La historia de la música francesa se remonta al órgano en el siglo X, seguido por la Escuela Notre Dame, un estilo de composición de órgano. Los cantos trovadores de caballerosidad y amor cortés fueron compuestos en lengua occitana entre los siglos X y XIII, y los poetas-compositores de Trouvère florecieron en el norte de Francia durante este período. El violín era su instrumento preferido. A finales del siglo XII, surgió una forma de canto llamada motete, acompañado por músicos itinerantes llamados jongleurs. En el siglo XIV, Francia produjo dos estilos musicales notables, Ars Nova y Ars Subtilior.

La música francesa del siglo XVII estaba fuertemente influenciada por la estética racionalista del clasicismo, que exigía gusto, equilibrio entre belleza y verdad, claridad de propósito y armonía de composición. El clasicismo, que se desarrolló simultáneamente con el estilo barroco, recibió una expresión completa en Francia en el siglo XVII.

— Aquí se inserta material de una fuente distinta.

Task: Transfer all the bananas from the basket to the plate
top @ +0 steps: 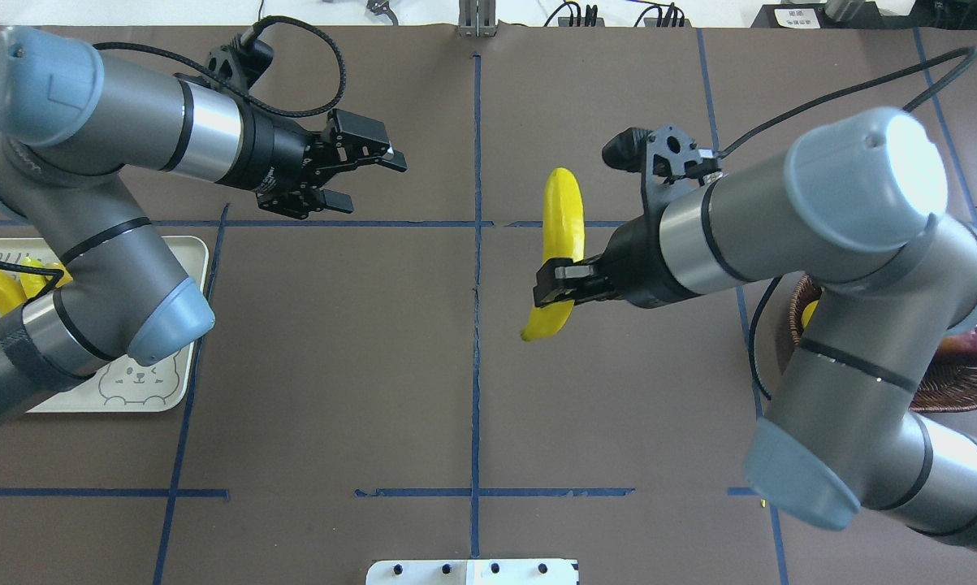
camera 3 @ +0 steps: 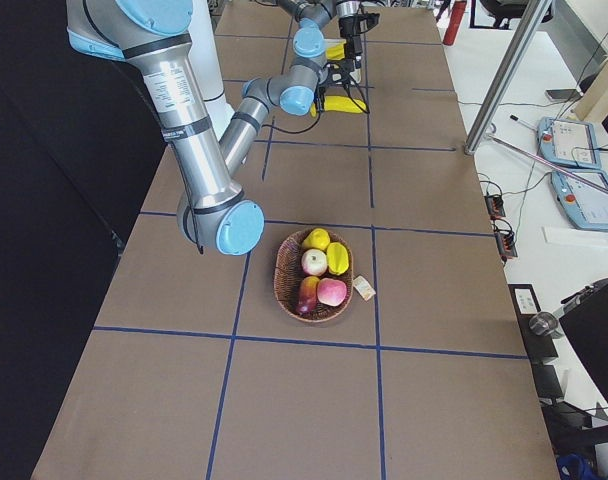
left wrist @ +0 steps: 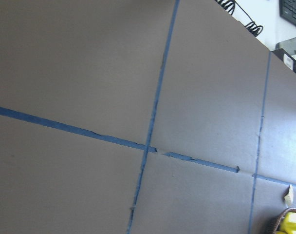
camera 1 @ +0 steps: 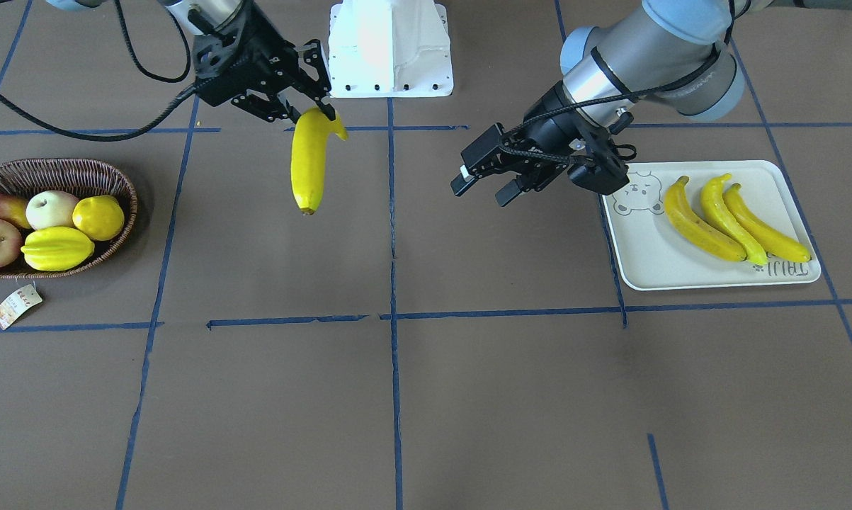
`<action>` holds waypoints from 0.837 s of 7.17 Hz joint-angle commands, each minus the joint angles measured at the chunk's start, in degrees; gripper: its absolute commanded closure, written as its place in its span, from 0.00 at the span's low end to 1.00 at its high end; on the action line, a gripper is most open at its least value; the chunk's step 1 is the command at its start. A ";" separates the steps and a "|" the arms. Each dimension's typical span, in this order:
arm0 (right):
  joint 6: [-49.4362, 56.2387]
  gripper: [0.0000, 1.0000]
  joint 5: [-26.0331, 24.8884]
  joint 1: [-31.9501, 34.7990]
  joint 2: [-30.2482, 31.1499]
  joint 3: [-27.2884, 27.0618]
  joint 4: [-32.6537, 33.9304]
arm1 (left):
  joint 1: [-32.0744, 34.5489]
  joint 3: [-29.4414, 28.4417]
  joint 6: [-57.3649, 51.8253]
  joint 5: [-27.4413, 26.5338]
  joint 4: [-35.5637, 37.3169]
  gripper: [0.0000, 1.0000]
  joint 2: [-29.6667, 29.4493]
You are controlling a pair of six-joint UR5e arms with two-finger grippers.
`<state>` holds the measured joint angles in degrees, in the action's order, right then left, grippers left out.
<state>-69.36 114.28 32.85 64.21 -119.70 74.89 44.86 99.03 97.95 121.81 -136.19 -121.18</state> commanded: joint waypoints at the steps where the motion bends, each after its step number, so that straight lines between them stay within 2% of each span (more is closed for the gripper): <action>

La Revolución Francesa trajo enormes cambios a todas las áreas de la música. La música se convierte en parte integrante de todos los acontecimientos de la época revolucionaria, adquiriendo funciones sociales que contribuyeron al establecimiento de géneros de masas -cantos, himnos, marchas y otros-.

El primer dispositivo de grabación de sonido conocido en el mundo, el fonógrafo, fue patentado en Francia por Édouard-Léon Scott de Martinville en 1857. Francia es también el quinto mayor mercado por valor en el mundo, y su industria musical ha producido muchos artistas de renombre internacional, especialmente en la nouvelle chanson y la música electrónica.

Sus géneros musicales más populares son: gregoriana, clásica, opera, folkórica, chanson, nouvelle chanson, cancán, musette, cabaré, popular, yéyé, pop, jazz, rock, hip hop, house, electrónica y céltica.